◆ **Task**
What you return should be each line of the data containing the string "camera".

◆ **Given information**
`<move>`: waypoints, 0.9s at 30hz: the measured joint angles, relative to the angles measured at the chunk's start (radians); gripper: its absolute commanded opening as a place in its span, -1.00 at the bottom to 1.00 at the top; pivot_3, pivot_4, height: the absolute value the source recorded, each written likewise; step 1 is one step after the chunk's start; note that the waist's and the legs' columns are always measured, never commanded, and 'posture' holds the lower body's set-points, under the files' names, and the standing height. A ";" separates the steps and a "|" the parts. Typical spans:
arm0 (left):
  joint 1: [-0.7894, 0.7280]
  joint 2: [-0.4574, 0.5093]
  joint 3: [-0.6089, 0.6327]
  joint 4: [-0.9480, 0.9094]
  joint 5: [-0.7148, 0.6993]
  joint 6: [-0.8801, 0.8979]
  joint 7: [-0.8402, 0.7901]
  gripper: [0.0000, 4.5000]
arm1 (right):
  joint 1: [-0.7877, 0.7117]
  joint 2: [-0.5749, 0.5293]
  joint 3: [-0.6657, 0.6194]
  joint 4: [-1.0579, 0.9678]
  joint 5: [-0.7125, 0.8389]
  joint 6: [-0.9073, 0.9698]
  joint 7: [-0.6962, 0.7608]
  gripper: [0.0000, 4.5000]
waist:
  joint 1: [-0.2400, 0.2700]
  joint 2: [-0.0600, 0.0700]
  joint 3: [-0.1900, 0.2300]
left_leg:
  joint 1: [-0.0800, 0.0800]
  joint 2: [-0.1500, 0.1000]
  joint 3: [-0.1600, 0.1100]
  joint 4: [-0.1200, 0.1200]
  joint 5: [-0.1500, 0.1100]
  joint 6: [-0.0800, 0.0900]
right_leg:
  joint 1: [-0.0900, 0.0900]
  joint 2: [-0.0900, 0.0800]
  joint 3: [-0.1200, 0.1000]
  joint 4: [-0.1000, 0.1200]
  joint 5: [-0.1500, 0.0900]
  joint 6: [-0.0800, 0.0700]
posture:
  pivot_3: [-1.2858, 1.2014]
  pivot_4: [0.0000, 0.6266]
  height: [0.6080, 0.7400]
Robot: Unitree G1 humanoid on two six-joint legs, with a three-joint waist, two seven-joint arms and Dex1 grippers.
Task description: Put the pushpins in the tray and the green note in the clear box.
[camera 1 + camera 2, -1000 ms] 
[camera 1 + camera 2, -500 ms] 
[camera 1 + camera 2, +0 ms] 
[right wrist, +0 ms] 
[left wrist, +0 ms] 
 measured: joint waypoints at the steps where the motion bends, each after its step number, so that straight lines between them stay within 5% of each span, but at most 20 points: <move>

◆ **Response area**
[camera 1 + camera 2, -1000 ms] 
[camera 1 + camera 2, -500 ms] 
[camera 1 + camera 2, +0 ms] 

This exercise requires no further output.